00:06:53 Each Turbine framework is handcrafted for specific languages to follow idiomatic practices, ensuring that it feels familiar to developers. We also focus on providing a high-level API to simplify building stream processing applications.

00:07:10 With Turbine for Ruby, you can write custom logic in Ruby without introducing unfamiliar DSLs, and you can import Ruby gems you may already be using.

00:07:19 An example Turbine application involves creating a simple pipeline that takes data from one location, processes it, and then writes it back to another collection in the same database.

00:07:38 The platform handles the operational burden of running the Turbine apps, allowing you to focus on building functionality without worrying about infrastructure management.

00:07:58 When deploying a Turbine app, your custom logic gets packaged up into a container managed by the platform, which also takes care of scaling and monitoring.

00:08:09 In summary, Meroxa and Turbine are designed to provide developers with the tools and platforms necessary to efficiently build real-time data applications without the steep learning curve associated with traditional stream processing frameworks.

00:08:30 Now, let me attempt a live demo. Let’s see how that goes!

00:08:39 Here you can see a Turbine app that I wrote, which implements the enrichment use case using the Clearbit gem. It pulls data from a database called demo PG.

00:08:58 The app is designed to take records from a collection called events, process them using an enrichment function, and write the results to an output collection.

00:09:15 This function does a simple task of enriching the data by looking up user details via the Clearbit API and returning information such as the company name and location.

00:09:35 Turbine also provides a local development mode that simplifies testing and allows quick iterations using sample records.

00:09:52 After verifying that the feature works as intended locally, you can deploy it to the platform for operational use.

00:10:05 Thank you for your attention during this demo!

00:10:10 So, what's next for Turbine and Meroxa?

00:10:15 Currently, Turbine for Ruby is in an early developer preview, and we are eager to get feedback from users to continually improve the framework.

00:10:30 We are focused on providing an excellent developer experience and want to know how developers intend to use it.

00:10:40 Ruby 3.1 introduced the idea of value objects, which could be highly beneficial for stream processing use cases.

00:11:00 We are also working on integrating native stateful processing into the platform, making it easier to persist data.

00:11:20 We aim to support stream joins natively without relying on external resources.

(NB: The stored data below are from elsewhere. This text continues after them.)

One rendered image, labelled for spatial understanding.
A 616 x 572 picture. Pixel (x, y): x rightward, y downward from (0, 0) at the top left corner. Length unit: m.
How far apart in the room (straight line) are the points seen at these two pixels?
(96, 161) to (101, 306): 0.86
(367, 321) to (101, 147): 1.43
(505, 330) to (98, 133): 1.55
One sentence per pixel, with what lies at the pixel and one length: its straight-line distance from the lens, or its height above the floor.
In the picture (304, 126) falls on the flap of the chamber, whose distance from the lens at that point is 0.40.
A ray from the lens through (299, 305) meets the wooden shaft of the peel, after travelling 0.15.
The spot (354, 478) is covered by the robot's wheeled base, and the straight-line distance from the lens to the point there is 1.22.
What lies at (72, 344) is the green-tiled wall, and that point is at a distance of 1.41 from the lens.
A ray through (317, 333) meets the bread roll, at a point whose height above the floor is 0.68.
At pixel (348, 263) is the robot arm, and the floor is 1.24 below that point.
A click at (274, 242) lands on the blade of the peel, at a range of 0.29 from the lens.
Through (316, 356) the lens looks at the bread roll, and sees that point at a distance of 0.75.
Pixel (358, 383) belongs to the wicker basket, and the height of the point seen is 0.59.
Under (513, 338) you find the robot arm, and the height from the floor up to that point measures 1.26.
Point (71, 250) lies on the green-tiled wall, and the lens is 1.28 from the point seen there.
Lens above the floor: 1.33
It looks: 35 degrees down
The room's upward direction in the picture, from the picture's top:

00:11:37 Additionally, we're focusing on CI/CD integration so that developers can effortlessly work on their data applications alongside their Ruby applications.

00:11:56 You can access the developer preview using the QR code that directs you to a landing page where you can show your interest.

00:12:07 We’re also offering a chance to win a Meta Quest 2 by signing up.

00:12:20 We want to onboard as many users as possible and understand their needs for stream processing.

00:12:35 [Pause for questions]

00:12:49 We have plenty of time for questions, so feel free to ask anything.

00:13:10 For instance, how does our platform differentiate itself from serverless function platforms?

00:13:30 While serverless platforms require infrastructure for data delivery, Meroxa’s platform efficiently manages the full pipeline to handle continuous applications.

00:13:56 You can trigger serverless functions from within your stream processing applications, creating a seamless integration.

00:14:10 We developed the CLI using the Cobra framework, making it easy to install and compatible across platforms.

00:14:30 Our CLI not only simplifies local testing but streamlines the deployment of applications to our platform.

00:14:55 Our goal is to improve the developer experience significantly, making it possible for collaborative work while smoothly managing deployments.

00:15:20 Lastly, local development simulates databases and allows you to work with sample records, enhancing the iteration process.

00:15:39 That's all for my presentation. Thank you for your attention!